# Best coldwater algae eater?



## bettyboop

I have a 65 gal goldfish tank and need something to eat the algae on the glass and rocks, etc. I have been just cleaning it off, but would rather have a fish that does it for me. 
I had a large beautiful sailfin pleco years ago with goldfish and when he got over 8" he started attacking them at night. I love plecos but dont want to repeat that horror story with these goldfish. Also dont want anything that will mature to over 8" or 9" in size if possible. Any suggestions? Thanks, Betty


----------



## 2wheelsx2

How about a hillstream loach or two? http://www.loaches.com/articles/hillstream-loaches-the-specialists-at-life-in-the-fast-lane


----------



## kelly528

I was looking for an algae cleaner in my goldie tank a while ago and gathered that hillstream loaches do best in a species tank with lots of powerheads and igh currents.

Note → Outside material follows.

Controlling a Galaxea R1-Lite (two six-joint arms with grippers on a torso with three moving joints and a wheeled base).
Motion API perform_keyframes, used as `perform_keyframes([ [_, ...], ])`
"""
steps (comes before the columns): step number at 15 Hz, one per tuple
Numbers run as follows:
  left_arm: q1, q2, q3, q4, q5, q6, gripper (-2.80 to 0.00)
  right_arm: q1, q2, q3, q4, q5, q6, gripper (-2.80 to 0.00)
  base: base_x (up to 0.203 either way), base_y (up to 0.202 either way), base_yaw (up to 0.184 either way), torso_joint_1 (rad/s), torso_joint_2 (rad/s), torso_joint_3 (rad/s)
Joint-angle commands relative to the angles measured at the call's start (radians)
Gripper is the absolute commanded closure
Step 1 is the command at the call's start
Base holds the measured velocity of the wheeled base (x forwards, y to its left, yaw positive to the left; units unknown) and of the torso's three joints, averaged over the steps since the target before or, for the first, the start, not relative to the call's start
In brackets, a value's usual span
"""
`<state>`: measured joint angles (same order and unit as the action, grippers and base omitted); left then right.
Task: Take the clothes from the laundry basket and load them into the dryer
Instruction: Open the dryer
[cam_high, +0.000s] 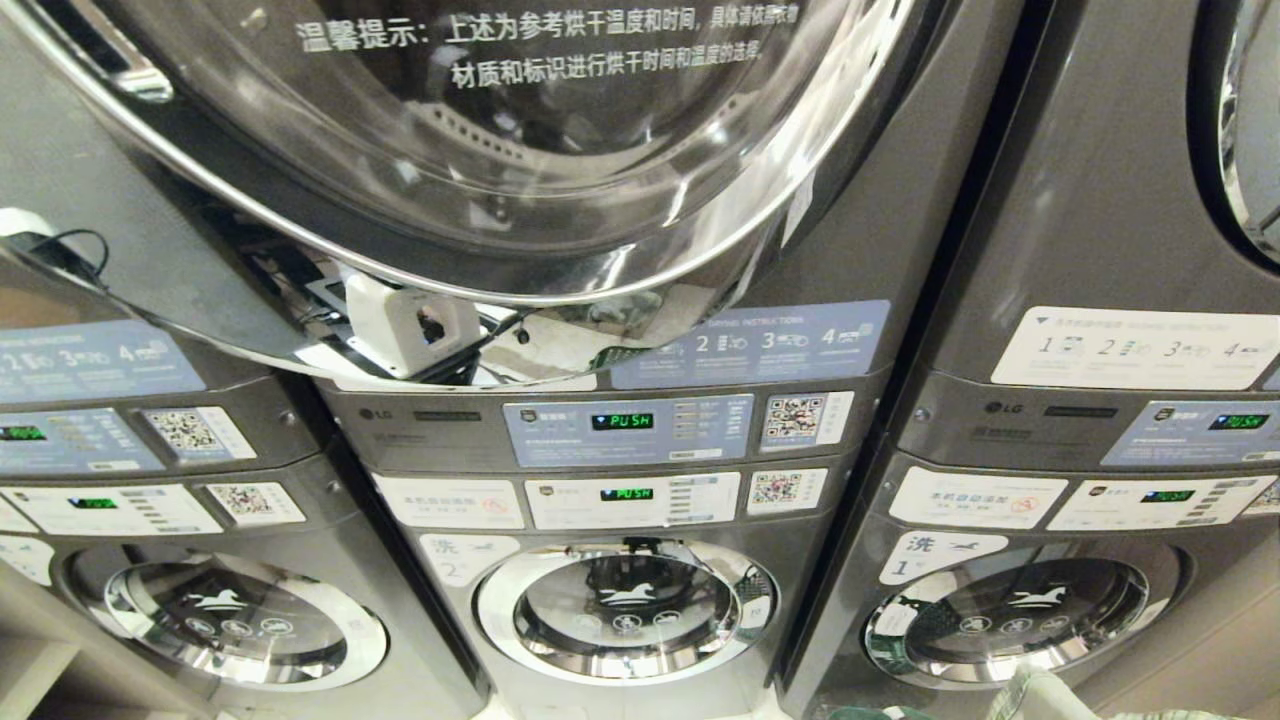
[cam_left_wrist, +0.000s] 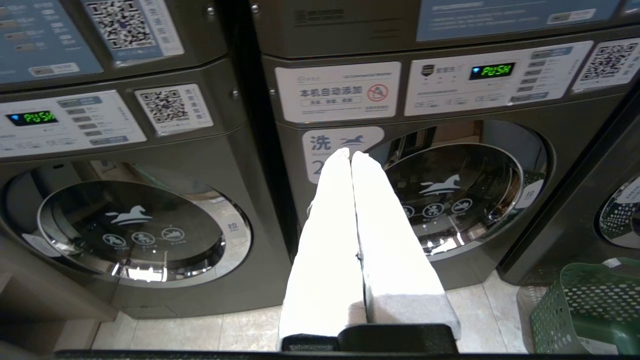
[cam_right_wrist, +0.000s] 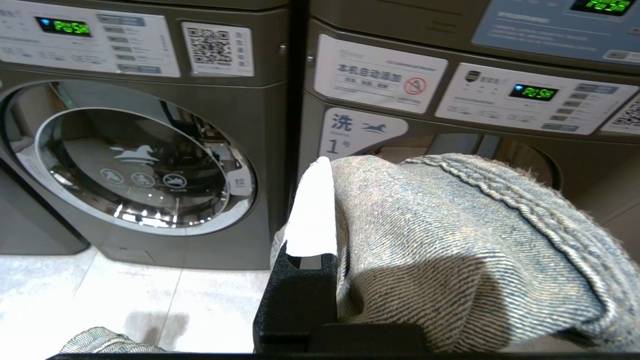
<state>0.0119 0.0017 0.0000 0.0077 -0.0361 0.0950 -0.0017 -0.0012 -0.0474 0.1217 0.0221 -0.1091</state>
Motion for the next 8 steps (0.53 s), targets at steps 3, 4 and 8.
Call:
perform_keyframes([
  [3,0.000,0.000,0.002,0.000,0.004,-0.031,0.00,0.000,0.001,0.000,0.001,0.001,-0.001,0.00,0.000,0.197,-0.003,0.005,0.00,0.002],
  [4,0.000,-0.002,0.002,0.000,0.004,-0.031,0.00,0.000,0.001,0.000,0.001,0.001,0.000,0.00,0.000,0.193,-0.001,0.002,0.00,0.008],
  [8,0.000,0.000,0.002,-0.002,0.002,-0.032,0.00,0.000,0.001,0.000,0.001,0.004,-0.004,0.00,0.000,0.196,-0.002,0.003,0.00,0.002],
])
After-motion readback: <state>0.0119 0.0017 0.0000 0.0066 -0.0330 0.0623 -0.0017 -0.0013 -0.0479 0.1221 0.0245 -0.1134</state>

How about a bristlenose pleco? They absolutely mow down algae. I have one in my 50g fancy tank and he's doing great. Sure they're not 'cold water' but recent thought on fancy goldfish suggests they actually do better when kept in the low to mid 70s. My tank is at 74 right now and everyone is doing great! A heater will also prevent temperature swings that unheated tanks are prone to.


----------



## ncutler

Make sure you look into Florida Flagfish, they tend to like the 3D algae (thread, hair etc) more, but they specifically like water a little cooler.


----------



## clintgv

Bristlenose plecos are great eating of the glass. And plus they don't get very big 
I used to also clean glass by hand until i put a couple of bristlenose plecos in and they did the job .


----------



## kelly528

Yeah I have one juvie and I already feel like I wasted my money on a magfloat!!!


----------



## charles

clintgv said:


> Bristlenose plecos are great eating of the glass. And plus they don't get very big
> I used to also clean glass by hand until i put a couple of bristlenose plecos in and they did the job .


Not for cold water...


----------



## kelly528

charles said:


> Not for cold water...


If she heats the tank they should be fine at 72-74 right? A lot of people opt to heat their fancy goldfish tanks to the low 70s to promote coloration and overall health.


----------



## clintgv

charles said:


> Not for cold water...


Oops. At First I thought it said freshwater haha sorry about that.
But yes Charles is right not for cold water though


----------



## Johnnyfishtanks

sucker fish right out of the Fraser. i know Prince George you just leave a worm on the bottom and you will catch them all day


----------



## RD.

Dr. Erik Johnson, a world renowned Goldfish and Koi Veterinarian, and author of Fancy Goldfish:Complete Guide to Care and Collecting, recommends keeping the fancy species of goldfish in the mid to upper 70's. (Orandas, Ryukins, Ranchus, etc) BN plecos will do fine in these temperature ranges. 

Also, many native fishkeepers have successfully kept BN plecos at much cooler temps with no issues, I've heard of BN plecos breeding in water as cool as 64F. I kept a large male albino BN pleco in a native tank where the temp remained in the upper 60's year round, and the fish seemed as healthy as any other BN that I have ever owned.


----------



## 2wheelsx2

Certainly the tank bred BNP's have been domesticated so long that their original requirements may not be relevant anymore. Whether to keep BNP's with goldfish is a personal question, kind of like whether you want to keep Congo Tetras or Tiger Barbs in with your Angelfish. Is it ideal? No. Will it work? Yes.


----------